1/2 [f(x+) + f(x-)] if discontinuous
f(x) if continuous

The Attempt at a Solution


I found the Fourier half range sine, and cosine expansions. But I was unsure of how to continue. Looking at the graph, I can see that the function is continuous from 0 to 1, then repeats, being discontinuous 0,1,2,3...etc.

For x = 0, it is discontinuous, so I used the first equation and found that f(x+) = 0 and f(x-) = 1, so the actual sum of the series at x = 0 is 1/2.

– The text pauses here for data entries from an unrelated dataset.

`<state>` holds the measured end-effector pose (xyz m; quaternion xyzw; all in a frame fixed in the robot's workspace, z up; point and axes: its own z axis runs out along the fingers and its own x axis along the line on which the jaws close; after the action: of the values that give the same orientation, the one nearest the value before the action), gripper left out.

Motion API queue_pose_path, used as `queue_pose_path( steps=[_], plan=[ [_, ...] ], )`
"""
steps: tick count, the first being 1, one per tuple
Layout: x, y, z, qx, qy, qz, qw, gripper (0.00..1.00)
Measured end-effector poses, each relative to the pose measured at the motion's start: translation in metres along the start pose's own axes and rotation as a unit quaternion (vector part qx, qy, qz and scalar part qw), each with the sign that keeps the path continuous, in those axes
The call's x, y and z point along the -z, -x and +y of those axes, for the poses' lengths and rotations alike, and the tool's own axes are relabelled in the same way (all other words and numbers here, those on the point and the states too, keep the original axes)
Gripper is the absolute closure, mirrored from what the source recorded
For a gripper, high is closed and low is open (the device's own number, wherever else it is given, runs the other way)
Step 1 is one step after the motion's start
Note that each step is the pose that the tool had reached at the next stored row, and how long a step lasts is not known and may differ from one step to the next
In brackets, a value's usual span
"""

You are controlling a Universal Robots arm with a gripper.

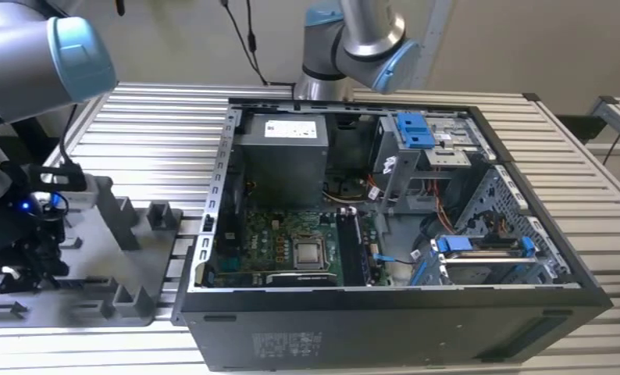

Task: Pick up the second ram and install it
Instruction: 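Pick up the second ram and move it above second insertion slot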

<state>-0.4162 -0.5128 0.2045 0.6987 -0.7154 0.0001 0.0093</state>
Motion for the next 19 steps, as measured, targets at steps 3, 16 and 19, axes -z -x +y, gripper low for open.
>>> queue_pose_path(
  steps=[3,16,19],
  plan=[
    [-0.0049,0.0001,0.0000,0.005,-0.0019,-0.0008,1.0000,0.70],
    [-0.0156,0.0003,0.0017,0.008,-0.0036,-0.0013,1.0000,0.70],
    [-0.0124,0.0003,0.0018,0.008,-0.0036,-0.0013,1.0000,0.70]
  ],
)
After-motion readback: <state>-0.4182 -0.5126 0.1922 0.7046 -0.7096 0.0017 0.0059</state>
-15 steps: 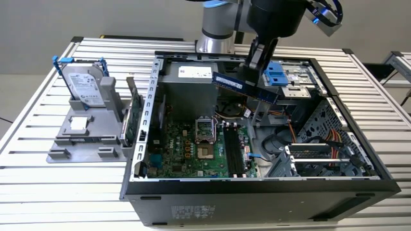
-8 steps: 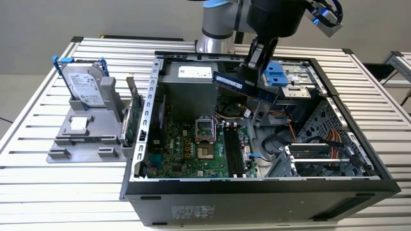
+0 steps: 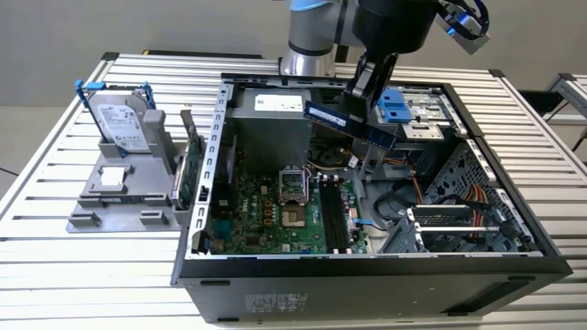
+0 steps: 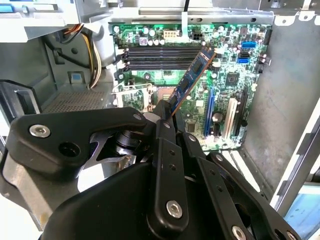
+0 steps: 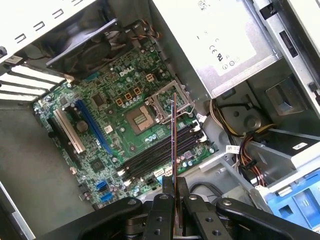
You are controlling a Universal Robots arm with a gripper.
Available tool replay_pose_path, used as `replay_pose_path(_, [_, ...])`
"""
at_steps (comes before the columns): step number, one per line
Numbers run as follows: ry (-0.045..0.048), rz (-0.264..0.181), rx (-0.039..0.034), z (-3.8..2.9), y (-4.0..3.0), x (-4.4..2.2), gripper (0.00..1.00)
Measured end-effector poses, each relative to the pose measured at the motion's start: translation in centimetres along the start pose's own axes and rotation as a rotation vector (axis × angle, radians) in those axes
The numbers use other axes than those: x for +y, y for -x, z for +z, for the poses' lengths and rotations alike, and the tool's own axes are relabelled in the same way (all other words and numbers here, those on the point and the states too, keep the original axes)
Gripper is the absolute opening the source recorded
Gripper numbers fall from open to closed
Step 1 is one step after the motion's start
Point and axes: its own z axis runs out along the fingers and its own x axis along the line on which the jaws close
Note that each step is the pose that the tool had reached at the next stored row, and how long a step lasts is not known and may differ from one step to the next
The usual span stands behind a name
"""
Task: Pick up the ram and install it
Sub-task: 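Insert the ram into the slot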
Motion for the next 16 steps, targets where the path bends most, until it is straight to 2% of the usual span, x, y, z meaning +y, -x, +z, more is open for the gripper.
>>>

for x = 1/2, the point is continuous on the function, so the actual sum of the series is equal to f(1/2). Plugging f(1/2) into the Fourier series expansion that I found leaves me unable to solve it since I still have an infinite series.

The Fourier expansion is equal to

1/4 + summation from 1 to infinity of [(-1)^(n+1)/(n*pi) + cos(n*pi/2)/(n*pi)] cos(n*pi*x) + [- sin(n*pi/2)/(n*pi)]sin(n*pi*x)

(I apologize for the mess of equation, I have no idea how to format it so it looks nicer)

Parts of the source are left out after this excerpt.